### Action item
Repeat each line of the material below exactly as it appears, minus any pictures.

### Task inputs
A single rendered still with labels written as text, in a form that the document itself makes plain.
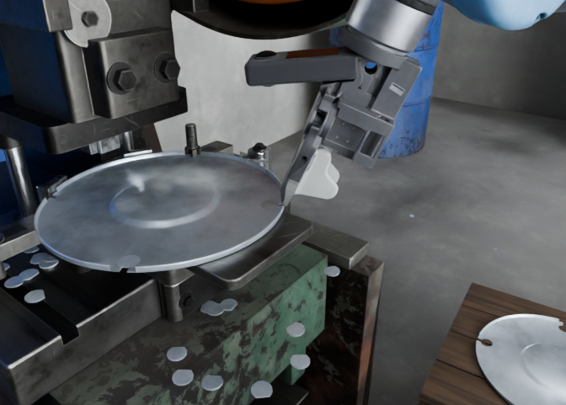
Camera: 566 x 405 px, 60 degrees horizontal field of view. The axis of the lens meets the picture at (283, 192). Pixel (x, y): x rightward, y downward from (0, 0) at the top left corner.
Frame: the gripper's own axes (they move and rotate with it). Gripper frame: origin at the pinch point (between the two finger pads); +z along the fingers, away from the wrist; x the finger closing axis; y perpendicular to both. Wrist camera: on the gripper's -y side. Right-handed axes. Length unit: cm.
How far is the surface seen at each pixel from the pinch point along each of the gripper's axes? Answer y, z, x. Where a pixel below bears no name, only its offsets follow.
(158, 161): -17.4, 8.6, 10.1
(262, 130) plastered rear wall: -12, 80, 209
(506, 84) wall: 128, 15, 306
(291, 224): 2.1, 0.9, -4.4
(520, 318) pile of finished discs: 59, 24, 35
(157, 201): -13.3, 6.3, -2.7
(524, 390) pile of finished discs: 55, 26, 16
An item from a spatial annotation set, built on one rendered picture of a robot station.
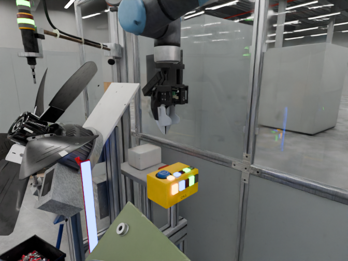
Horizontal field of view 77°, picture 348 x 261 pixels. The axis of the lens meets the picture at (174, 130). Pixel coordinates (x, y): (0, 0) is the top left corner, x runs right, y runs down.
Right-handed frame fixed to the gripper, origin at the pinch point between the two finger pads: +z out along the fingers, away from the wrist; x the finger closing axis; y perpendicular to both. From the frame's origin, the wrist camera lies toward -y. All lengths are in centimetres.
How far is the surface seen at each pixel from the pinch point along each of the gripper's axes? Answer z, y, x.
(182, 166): 15.7, -0.8, 9.8
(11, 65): -44, -578, 60
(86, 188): 10.8, -0.8, -25.6
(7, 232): 31, -29, -40
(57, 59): -62, -564, 156
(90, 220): 20.3, -0.8, -25.3
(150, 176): 15.9, -2.8, -3.5
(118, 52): -31, -69, 28

### Reply
A single rendered still with labels written as text, in a form that the document itself makes plain.
Camera: 566 x 405 px, 60 degrees horizontal field of view. The axis of the lens meets the picture at (283, 192). Pixel (x, y): x rightward, y downward from (0, 0) at the top left corner.
Frame: the gripper's own axes (they move and rotate with it). Gripper frame: origin at the pinch point (between the two finger pads); +z along the fingers, away from the wrist; x the finger closing axis; y perpendicular to both. Wrist camera: on the gripper's -y side. Right-handed axes. Length unit: cm.
How far is the surface seen at each pixel from the pinch point along each of the gripper's axes? Answer y, z, x. Where a pixel below bears no name, only its offsets follow.
(158, 161): -17.4, 8.6, 10.1
(262, 130) plastered rear wall: -12, 80, 209
(506, 84) wall: 128, 15, 306
(291, 224): 2.1, 0.9, -4.4
(520, 318) pile of finished discs: 59, 24, 35
(157, 201): -13.3, 6.3, -2.7
(524, 390) pile of finished discs: 55, 26, 16
An item from a spatial annotation set, built on one rendered picture of a robot station.
Horizontal field of view 77°, picture 348 x 261 pixels. The axis of the lens meets the picture at (174, 130). Pixel coordinates (x, y): (0, 0) is the top left corner, x runs right, y runs down.
Right-handed frame fixed to the gripper, origin at the pinch point between the two finger pads: +z out along the fingers, away from the wrist; x the finger closing axis; y perpendicular to both. From the frame's origin, the wrist camera lies toward -y. All lengths are in centimetres.
How far is the surface seen at each pixel from the pinch point along each of the gripper's axes? Answer z, y, x.
(182, 166): 15.7, -0.8, 9.8
(11, 65): -44, -578, 60
(86, 188): 10.8, -0.8, -25.6
(7, 232): 31, -29, -40
(57, 59): -62, -564, 156
(90, 220): 20.3, -0.8, -25.3
(150, 176): 15.9, -2.8, -3.5
(118, 52): -31, -69, 28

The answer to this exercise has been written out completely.